Decía Schopenhauer que los grandes acontecimientos de la vida no entran con estrépito, sino en silencio, como un gato que se cuela por la ventana entreabierta. Y tal vez tenía razón. Porque cuando somos jóvenes, y por tanto, ingenuos, imaginamos que los días decisivos vendrán con fanfarria, con el dramatismo de una escena final, con luces altas y viento en el rostro. Pero no. Los días que de verdad importan apenas hacen ruido.
Se deslizan. No llaman a la puerta, no dicen su nombre. Se sientan en un rincón de la sala y esperan.
Creemos que sabremos reconocerlos, que habrá un temblor en el aire, un acorde mayor. Pero no hay nada de eso. La vida se dobla en una esquina cualquiera, en una conversación casual bajo la lluvia, en un gesto que parecía mínimo y que años después comprendemos como decisivo.
Uno no sabe, por ejemplo, que ha conocido al amor de su vida hasta que ya está enamorado. Uno no sabe que ha dicho su último adiós hasta que el silencio se prolonga demasiado. No hay clarines que anuncien el final de una etapa. No hay narrador omnisciente que nos avise: “atención, esto cambiará todo”.
Y así, las cosas verdaderamente importantes entran por la puerta de atrás. Se cuelan mientras estamos distraídos, y cuando miramos hacia atrás, ya han echado raíces. Se quedan. Nos cambian.

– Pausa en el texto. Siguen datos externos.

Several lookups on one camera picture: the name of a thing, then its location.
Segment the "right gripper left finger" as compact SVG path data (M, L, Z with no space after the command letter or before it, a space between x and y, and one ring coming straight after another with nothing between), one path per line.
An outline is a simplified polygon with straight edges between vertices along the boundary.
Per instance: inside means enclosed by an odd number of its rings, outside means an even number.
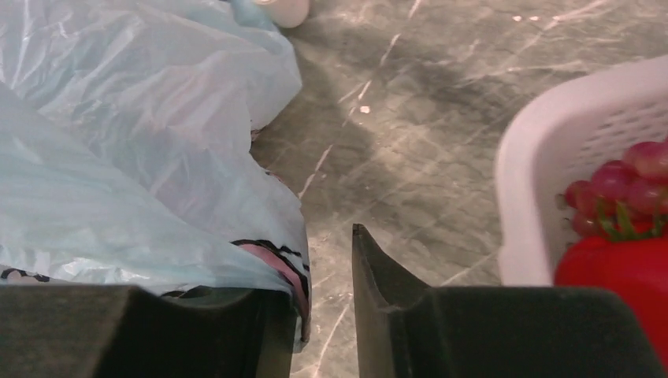
M279 291L6 285L4 377L286 377L295 311Z

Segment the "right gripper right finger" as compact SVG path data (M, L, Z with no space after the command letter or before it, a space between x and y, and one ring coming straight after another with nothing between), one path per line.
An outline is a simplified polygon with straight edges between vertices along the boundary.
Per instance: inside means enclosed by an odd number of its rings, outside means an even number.
M583 287L432 287L352 227L362 377L663 377L615 294Z

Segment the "light blue plastic bag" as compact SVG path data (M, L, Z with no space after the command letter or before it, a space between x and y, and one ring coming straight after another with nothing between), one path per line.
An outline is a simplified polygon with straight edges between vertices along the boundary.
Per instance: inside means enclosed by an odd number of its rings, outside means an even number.
M2 2L4 281L282 291L300 351L305 221L250 150L301 87L237 2Z

En la madurez, o en ese otro tipo de madurez que es la nostalgia, uno revisa sus días y descubre que lo fundamental ocurrió en sordina. Que no hubo grandes discursos. Que el destino prefiere el susurro al grito.
Tal vez por eso la memoria tiene ese tono apagado, como de habitación cerrada. Porque recuerda no lo que fue ruidoso, sino lo que dejó huella. Y las huellas, como los días que importan, no hacen ruido cuando se marcan. Sólo cuando se miran.